Chine : l'ex-patron d'Interpol inculpé corruption

L'ancien président chinois d'Interpol, Meng Hongwei. Photo prise le 4 juillet lors du congrès mondial d'Interpol. / © ROSLAN RAHMAN / AFP
L'ancien président chinois d'Interpol, Meng Hongwei. Photo prise le 4 juillet lors du congrès mondial d'Interpol. / © ROSLAN RAHMAN / AFP

L'ex-patron chinois d'Interpol, organisation policière internationale basée à Lyon, dont la disparition l'an passé a défrayé la chronique, est inculpé pour corruption. Le Parquet chinois l'accuse d'avoir "profité" de ses différentes fonctions passées pour recevoir de "très importants" pots-de-vins.

Par AFP/CC

C'est le énième développement d'une affaire qui a suscité bien des interrogations, pour ne pas dire : la disparition-réapparition du président d'Interpol en octobre dernier lors d'un voyage en Chine.

Depuis Meng Hongwei, 65 ans, a "remis" sa démission au secrétaire général de l'organisation policière basée à Lyon, et vient donc d'être inculpé de corruption. Aujourd'hui, le parquet chinois précise que l'homme aurait profité de sa position pour recevoir "d'inportants pots-de-vin".
 

Un ex-apparatchik déchu


Depuis qu'il s'est volatilisé, Meng Hongwei est en détention dans son pays. L'ex-dirigeant, qui était aussi vice-ministre de la Sécurité publique et directeur du Bureau de la police maritime, a déjà été exclu en mars du Parti communiste chinois (PCC) et de toute fonction officielle.

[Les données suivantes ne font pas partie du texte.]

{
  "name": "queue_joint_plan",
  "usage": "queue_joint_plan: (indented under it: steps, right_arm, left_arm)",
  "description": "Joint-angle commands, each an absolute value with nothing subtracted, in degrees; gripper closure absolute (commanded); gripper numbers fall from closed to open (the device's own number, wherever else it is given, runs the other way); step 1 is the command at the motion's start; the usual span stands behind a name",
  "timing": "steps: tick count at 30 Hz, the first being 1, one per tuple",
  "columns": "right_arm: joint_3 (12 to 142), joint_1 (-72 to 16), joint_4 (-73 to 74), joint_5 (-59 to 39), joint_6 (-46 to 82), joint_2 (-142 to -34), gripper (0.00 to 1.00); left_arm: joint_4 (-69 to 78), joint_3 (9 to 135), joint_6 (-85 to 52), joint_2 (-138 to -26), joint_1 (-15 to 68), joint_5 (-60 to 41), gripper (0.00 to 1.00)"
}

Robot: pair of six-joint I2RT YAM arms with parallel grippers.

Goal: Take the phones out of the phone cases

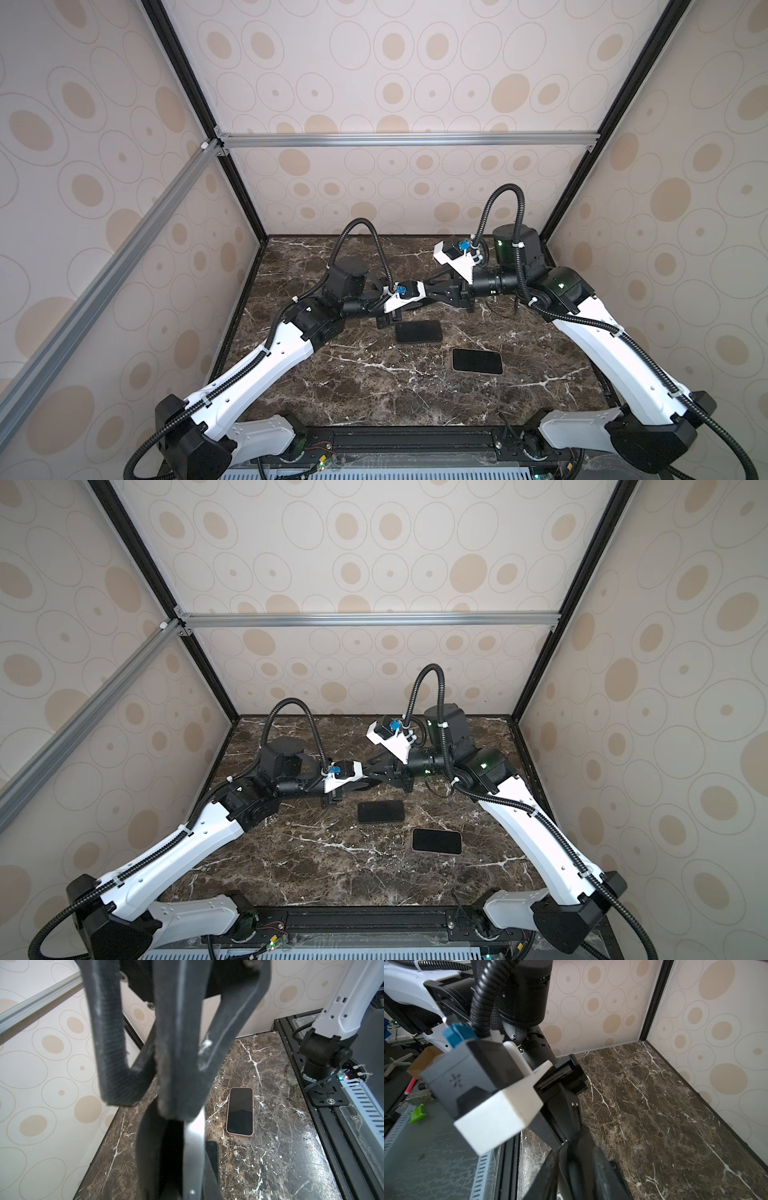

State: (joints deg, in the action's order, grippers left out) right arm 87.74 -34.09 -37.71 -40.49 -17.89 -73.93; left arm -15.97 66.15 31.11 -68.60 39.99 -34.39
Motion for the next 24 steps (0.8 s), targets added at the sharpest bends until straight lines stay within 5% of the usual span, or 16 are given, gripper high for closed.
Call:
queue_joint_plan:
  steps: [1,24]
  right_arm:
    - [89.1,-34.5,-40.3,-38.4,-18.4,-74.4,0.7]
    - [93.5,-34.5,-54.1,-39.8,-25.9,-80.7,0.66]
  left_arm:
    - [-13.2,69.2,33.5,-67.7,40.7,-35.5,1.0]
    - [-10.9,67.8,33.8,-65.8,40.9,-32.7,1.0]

"Meng Hongwei a profité de ses pouvoirs et de ses fonctions (...) pour favoriser les intérêts d'autres personnes et accepter illégalement des biens d'autrui, pour des montants très importants", a indiqué le Parquet populaire suprême.
 
Meng Hongwei est un des très nombreux d haut dirigeant communiste à succomber à la campagne anti-corruption lancée en 2013 par le président Xi Jinping peu après son arrivée au pouvoir. Elle a déjà sanctionné au moins 1,5 million de cadres du PCC, selon des chiffres officiels. 


Purge au sommet


Très populaire auprès d'une opinion publique lassée des malversations, cette opération "mains propres" est également soupçonnée de servir à faire tomber des opposants internes à la ligne du chef de l'Etat chinois.

Mais le cas de M. Meng, qui a gravi les échelons de l'appareil sécuritaire chinois au temps où celui-ci était dirigé par un rival du président Xi Jinping, est une première au sein de grandes institutions internationales. Ce rival, Zhou Yongkang, purge actuellement une peine de prison à perpétuité après avoir été condamné en 2015 pour corruption, abus de pouvoir et divulgation de "secrets d'État".